[Records from a data source]
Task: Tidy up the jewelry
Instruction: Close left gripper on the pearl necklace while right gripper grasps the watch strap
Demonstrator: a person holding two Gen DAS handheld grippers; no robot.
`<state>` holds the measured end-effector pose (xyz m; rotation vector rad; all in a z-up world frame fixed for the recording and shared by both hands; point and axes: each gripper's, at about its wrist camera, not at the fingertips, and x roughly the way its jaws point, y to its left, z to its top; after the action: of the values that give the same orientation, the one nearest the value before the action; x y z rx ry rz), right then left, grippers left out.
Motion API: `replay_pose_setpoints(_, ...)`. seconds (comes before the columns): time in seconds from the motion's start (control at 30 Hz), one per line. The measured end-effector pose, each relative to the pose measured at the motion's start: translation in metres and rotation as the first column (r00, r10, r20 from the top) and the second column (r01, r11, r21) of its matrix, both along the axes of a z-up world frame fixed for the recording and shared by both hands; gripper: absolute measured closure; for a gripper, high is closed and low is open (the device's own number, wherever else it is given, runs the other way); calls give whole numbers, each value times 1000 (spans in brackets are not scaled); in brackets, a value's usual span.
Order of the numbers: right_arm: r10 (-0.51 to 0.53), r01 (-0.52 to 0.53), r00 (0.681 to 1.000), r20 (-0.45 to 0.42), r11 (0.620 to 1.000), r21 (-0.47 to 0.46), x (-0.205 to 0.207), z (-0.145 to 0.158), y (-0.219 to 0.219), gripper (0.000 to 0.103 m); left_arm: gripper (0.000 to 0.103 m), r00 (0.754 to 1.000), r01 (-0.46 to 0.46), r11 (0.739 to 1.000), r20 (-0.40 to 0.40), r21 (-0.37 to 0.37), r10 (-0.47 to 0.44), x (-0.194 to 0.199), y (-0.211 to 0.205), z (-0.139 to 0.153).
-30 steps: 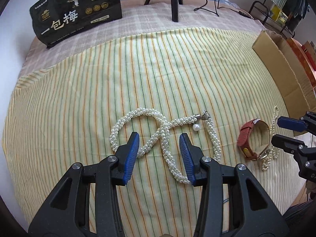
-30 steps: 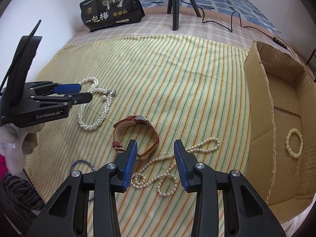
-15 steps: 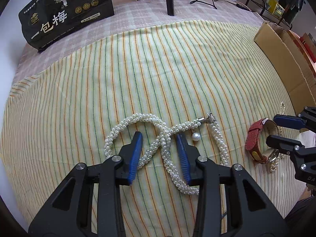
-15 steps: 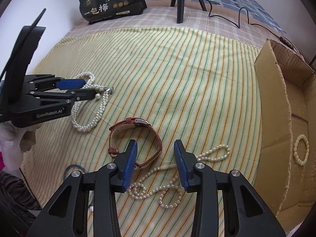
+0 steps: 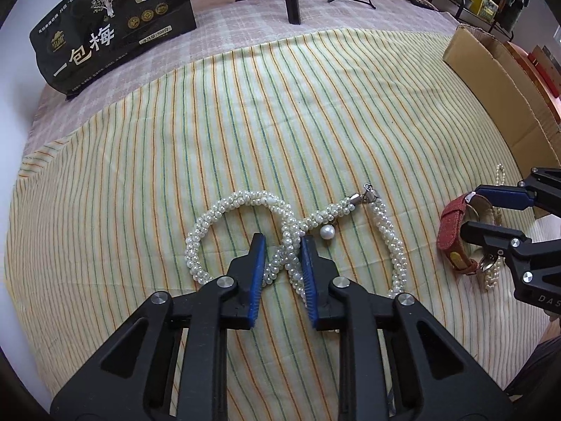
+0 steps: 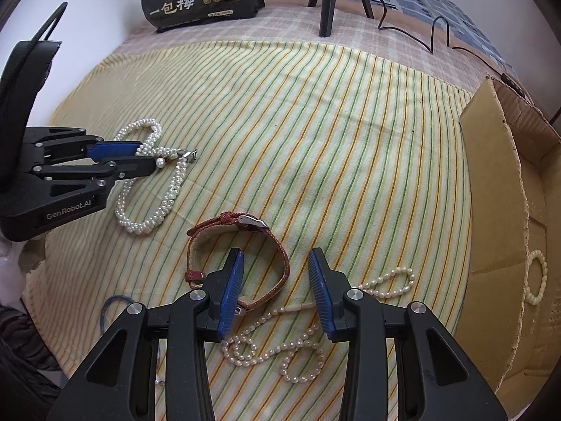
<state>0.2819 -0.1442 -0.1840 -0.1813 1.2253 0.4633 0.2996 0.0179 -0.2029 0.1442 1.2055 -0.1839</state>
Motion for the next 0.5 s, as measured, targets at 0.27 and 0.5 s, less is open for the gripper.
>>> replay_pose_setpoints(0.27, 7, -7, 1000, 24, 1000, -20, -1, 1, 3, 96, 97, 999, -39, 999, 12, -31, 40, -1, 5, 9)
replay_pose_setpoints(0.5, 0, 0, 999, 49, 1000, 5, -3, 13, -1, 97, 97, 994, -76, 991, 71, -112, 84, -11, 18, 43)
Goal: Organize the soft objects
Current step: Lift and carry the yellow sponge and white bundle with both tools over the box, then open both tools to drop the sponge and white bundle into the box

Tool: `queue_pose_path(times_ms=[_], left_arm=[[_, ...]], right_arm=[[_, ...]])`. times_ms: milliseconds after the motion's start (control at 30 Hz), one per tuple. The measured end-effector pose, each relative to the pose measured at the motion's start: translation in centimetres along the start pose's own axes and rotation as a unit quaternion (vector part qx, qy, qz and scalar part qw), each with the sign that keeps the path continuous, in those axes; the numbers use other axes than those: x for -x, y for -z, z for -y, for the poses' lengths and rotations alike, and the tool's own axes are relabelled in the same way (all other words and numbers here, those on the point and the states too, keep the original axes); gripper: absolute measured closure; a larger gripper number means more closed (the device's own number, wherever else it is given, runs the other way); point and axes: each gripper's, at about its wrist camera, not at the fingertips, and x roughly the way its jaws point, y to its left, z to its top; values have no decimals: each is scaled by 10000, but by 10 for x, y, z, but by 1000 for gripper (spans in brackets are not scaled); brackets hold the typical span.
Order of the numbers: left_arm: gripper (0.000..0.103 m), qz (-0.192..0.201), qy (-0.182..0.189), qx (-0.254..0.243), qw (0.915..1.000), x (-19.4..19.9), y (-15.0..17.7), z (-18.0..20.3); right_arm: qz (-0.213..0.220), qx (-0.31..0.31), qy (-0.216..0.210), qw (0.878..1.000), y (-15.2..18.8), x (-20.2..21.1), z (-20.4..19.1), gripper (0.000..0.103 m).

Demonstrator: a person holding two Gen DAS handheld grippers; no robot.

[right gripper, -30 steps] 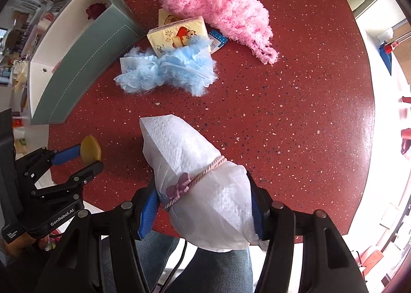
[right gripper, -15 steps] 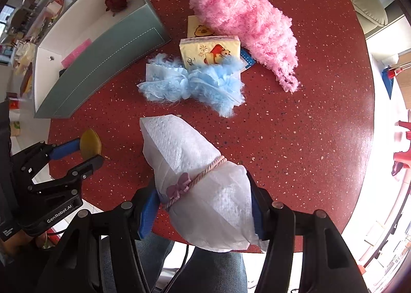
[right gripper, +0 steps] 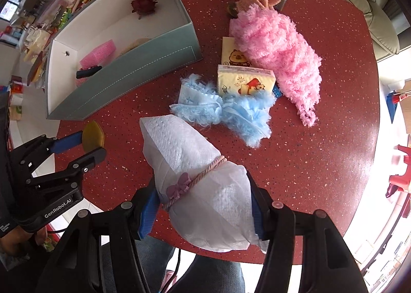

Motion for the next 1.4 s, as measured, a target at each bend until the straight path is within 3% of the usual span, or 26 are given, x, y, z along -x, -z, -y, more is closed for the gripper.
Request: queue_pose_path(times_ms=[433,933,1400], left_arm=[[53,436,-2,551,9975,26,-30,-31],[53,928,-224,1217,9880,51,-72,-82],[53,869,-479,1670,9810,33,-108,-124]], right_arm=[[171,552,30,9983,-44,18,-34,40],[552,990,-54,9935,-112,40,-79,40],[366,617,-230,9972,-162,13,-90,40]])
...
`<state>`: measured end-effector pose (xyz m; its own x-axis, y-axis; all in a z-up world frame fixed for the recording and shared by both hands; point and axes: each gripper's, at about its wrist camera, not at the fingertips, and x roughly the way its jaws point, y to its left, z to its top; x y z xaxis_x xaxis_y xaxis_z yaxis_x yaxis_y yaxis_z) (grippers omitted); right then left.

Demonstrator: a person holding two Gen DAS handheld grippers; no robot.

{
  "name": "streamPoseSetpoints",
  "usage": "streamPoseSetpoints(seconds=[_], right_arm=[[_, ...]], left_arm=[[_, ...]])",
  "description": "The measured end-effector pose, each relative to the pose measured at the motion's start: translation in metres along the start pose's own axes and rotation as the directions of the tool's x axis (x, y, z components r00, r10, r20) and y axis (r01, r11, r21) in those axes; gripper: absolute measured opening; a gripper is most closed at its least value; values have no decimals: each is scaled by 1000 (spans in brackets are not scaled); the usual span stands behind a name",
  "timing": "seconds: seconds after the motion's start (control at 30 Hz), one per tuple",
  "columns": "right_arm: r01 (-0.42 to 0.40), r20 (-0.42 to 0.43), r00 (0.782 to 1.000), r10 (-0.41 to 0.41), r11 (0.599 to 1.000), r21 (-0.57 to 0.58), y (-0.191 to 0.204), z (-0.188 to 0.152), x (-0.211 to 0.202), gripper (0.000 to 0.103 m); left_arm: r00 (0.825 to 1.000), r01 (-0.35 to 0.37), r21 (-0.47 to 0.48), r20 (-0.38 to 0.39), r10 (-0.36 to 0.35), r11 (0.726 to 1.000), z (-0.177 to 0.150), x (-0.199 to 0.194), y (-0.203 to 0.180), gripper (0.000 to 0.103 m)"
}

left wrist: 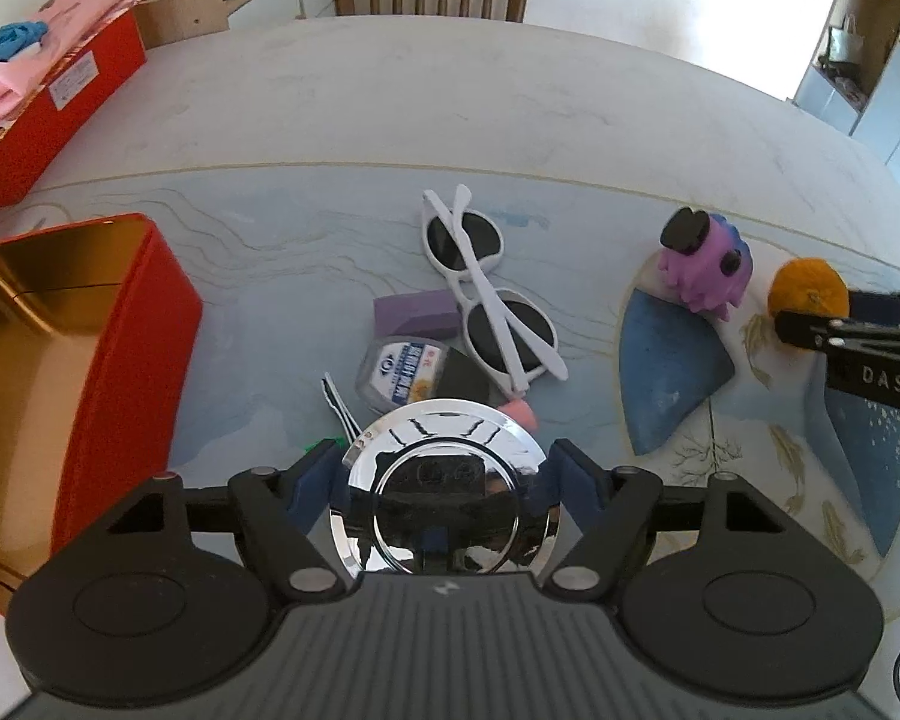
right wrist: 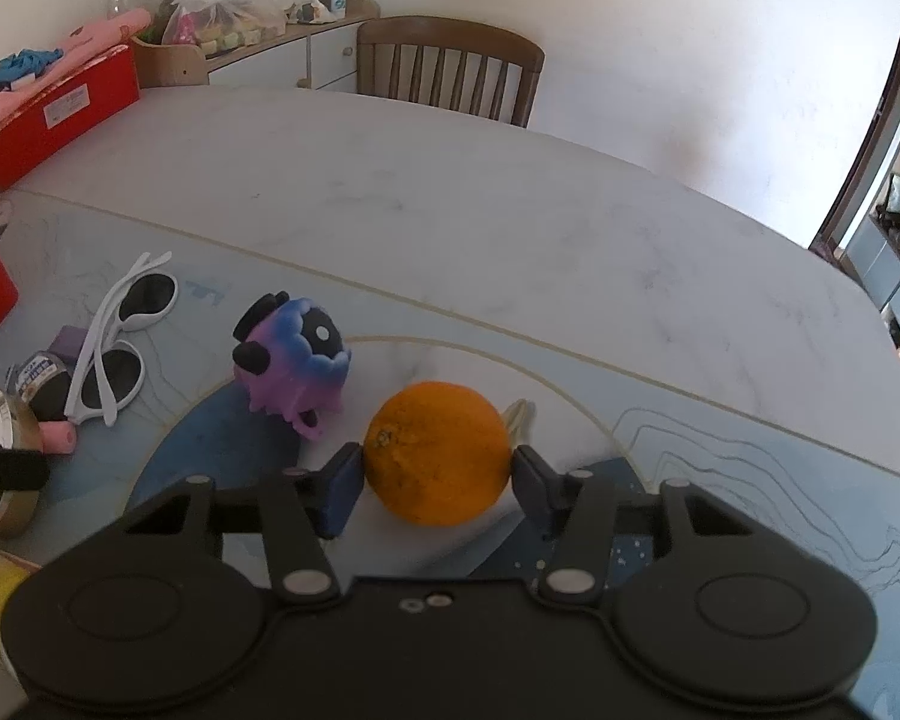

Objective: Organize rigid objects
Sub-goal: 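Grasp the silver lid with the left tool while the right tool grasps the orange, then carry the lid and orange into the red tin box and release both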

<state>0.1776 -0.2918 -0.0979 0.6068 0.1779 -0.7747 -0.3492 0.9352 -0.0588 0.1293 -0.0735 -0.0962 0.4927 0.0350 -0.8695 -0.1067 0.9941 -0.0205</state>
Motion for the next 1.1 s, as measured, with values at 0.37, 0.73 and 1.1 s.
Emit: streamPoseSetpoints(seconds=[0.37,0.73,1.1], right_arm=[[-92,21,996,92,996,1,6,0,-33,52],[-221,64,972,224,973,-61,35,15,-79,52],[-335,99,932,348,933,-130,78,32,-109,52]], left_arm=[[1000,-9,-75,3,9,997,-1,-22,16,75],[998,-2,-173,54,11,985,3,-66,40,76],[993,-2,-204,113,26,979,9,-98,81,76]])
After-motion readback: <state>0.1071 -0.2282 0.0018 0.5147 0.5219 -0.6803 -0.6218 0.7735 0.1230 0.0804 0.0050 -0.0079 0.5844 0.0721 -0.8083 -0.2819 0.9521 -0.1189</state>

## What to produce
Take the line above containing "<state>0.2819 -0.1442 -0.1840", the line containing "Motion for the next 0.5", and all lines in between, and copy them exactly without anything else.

## Solution to this exercise
<state>0.2819 -0.1442 -0.1840 -0.1813 1.2253 0.4633 0.2996 0.0179 -0.2029 0.1442 1.2055 -0.1839</state>
Motion for the next 0.5 s, as measured, targets at 0.27 and 0.5 s, less is open for the gripper.

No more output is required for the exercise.